There is a path towards a single American nation, the same one followed by the Romans from a civic identity that encompassed the whole of the Mediterranean world from Gauls to Numidians to an ethnic one of Greek-speaking Romanoi living in the Eastern Empire after losing most of the Middle East to the Arab invasions.

However, the road to Byzantium is a hard one and involves the loss of prestige and power on the world stage and a retrenchment into more parochial, local concerns. In many ways we are already on it, but it is not the rediscovery of a centuries old white ethnic identity (though depending on the exact demographics it may be framed that way by some) but rather the binding together of those populations that are already here, be they of European, African, Asian, or indigenous descent, and from our perspective it may seem as strange for that new people to claim the mantle of "American" as it would be for Augustus to see some Greek Christian from Anatolia in the 10th century claiming to be "Roman."

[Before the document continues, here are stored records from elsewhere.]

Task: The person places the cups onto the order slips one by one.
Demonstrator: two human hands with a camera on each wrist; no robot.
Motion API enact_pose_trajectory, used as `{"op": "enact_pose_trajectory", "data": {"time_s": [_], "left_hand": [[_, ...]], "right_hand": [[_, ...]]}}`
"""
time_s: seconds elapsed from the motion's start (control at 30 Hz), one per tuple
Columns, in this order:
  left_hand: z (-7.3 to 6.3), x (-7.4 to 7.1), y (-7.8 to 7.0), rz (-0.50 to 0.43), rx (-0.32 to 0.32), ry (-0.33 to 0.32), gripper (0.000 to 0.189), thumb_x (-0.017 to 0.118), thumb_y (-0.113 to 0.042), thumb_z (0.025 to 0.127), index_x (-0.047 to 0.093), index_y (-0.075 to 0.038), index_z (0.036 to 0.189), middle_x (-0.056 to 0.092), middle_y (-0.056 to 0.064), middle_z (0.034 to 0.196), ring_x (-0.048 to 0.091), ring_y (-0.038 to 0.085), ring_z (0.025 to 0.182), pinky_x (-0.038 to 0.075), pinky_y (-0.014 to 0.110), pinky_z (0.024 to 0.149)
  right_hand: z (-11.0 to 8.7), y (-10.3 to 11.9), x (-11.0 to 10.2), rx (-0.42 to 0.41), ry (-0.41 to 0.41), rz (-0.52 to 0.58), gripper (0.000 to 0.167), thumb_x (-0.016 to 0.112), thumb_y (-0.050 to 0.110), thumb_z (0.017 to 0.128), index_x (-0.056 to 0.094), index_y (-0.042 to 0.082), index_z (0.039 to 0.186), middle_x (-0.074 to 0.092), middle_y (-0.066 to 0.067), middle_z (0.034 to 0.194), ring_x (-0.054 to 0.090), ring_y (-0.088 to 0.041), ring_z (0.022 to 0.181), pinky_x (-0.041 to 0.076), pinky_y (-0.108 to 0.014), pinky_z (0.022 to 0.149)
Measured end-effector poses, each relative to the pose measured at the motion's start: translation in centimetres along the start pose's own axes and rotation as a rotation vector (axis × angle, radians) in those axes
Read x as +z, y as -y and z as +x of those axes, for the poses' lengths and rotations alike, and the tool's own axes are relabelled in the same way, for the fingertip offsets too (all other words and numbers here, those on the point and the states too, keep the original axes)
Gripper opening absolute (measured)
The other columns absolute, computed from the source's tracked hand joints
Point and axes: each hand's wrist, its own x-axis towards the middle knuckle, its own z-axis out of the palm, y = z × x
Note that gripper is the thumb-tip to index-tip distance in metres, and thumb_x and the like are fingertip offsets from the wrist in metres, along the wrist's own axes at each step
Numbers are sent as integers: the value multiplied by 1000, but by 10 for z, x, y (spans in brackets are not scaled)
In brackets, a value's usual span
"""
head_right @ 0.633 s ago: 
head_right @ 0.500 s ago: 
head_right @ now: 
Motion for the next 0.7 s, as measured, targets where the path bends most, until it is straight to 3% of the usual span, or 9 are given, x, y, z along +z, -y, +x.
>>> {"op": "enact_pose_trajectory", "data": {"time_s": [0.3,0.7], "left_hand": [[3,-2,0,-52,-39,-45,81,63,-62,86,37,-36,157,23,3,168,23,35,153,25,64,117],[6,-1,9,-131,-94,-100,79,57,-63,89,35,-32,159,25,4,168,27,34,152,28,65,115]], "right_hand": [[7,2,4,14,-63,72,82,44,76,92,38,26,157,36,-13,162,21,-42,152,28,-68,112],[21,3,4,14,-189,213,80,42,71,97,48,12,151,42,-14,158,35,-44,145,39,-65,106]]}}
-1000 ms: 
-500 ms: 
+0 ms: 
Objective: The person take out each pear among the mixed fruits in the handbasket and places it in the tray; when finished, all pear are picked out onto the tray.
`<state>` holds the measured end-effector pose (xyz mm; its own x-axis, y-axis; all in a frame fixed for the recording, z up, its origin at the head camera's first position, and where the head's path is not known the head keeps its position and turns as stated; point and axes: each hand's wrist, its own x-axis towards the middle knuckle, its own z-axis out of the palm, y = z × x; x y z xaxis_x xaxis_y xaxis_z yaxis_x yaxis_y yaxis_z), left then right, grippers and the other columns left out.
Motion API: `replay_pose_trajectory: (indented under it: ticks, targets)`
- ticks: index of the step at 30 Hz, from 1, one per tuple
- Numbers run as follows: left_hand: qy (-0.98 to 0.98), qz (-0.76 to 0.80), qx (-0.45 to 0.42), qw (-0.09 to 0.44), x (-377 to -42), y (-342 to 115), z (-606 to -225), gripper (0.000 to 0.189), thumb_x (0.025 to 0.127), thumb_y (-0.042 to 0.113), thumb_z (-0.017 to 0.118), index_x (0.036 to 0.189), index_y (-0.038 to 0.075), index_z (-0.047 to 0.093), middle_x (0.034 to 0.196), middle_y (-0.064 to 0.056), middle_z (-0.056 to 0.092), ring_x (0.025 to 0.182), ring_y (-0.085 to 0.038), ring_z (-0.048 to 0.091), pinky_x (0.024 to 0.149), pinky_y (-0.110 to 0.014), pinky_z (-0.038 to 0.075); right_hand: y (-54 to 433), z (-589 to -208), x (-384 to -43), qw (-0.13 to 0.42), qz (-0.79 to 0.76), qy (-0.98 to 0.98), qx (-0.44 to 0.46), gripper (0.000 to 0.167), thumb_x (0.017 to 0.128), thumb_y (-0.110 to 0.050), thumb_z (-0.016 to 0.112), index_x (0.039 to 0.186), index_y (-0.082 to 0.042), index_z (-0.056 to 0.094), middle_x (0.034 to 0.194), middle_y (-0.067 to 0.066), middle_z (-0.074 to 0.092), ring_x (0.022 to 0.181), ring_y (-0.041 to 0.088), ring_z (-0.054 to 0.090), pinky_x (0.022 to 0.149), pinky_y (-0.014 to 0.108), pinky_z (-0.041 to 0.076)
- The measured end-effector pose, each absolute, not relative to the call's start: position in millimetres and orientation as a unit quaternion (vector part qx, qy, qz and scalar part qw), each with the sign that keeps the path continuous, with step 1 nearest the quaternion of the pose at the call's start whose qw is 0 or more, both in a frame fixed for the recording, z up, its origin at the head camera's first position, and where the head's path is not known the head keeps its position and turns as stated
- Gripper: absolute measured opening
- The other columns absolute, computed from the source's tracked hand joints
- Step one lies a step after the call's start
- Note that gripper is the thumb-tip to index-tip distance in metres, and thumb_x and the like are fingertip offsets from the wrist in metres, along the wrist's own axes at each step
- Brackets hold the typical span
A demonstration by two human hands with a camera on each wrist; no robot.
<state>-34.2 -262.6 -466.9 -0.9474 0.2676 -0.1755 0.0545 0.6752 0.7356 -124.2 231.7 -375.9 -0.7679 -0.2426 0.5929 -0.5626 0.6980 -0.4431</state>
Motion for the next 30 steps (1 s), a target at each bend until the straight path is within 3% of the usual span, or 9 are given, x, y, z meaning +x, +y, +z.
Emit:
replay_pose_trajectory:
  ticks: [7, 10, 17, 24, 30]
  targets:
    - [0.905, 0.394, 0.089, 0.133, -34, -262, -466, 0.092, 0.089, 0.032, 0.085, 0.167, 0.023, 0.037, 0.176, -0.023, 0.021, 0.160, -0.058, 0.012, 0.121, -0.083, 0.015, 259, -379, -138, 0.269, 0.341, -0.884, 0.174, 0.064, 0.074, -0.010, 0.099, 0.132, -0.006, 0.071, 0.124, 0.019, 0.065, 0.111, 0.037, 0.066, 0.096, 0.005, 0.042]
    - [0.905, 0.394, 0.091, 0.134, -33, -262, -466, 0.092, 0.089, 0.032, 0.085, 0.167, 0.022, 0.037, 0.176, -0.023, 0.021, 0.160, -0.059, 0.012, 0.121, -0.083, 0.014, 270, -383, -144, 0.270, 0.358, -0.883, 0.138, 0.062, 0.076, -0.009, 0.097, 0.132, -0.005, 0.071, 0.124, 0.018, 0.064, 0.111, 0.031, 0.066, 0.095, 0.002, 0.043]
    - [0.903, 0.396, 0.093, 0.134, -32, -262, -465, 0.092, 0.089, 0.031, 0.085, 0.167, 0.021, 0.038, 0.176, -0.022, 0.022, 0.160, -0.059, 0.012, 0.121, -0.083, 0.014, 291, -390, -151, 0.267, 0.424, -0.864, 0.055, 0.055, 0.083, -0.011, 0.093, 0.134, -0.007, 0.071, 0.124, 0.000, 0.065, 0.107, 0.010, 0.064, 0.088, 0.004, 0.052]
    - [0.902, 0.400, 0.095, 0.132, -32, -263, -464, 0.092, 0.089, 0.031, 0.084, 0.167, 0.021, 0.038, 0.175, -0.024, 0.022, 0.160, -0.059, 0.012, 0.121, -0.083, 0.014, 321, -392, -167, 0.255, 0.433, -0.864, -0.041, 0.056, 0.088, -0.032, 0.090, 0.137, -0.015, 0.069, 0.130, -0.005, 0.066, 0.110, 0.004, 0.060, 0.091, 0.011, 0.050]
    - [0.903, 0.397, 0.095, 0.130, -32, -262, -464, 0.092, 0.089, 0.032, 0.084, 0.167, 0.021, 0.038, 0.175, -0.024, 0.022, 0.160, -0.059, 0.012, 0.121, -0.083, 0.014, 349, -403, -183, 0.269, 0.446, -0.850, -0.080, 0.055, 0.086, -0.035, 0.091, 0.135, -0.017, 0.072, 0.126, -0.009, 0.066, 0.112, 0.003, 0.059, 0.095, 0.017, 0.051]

If we're not embracing full cultural relativism there must be a line somewhere beyond which certain things are unacceptable even if they are part of some group's culture. Jumping the subway turnstiles in New York or shoplifting in San Francisco are actions that are widespread and largely overlooked and while it would be personally unwise if an individual attempted to stop someone doing those things (in the same way it may have been unwise in this case for the pregnant woman to press the issue of these teenagers camping on the rental bikes), I think society would be better off if instances of antisocial behavior were challenged by citizens when the authorities are unable or unwilling to intervene.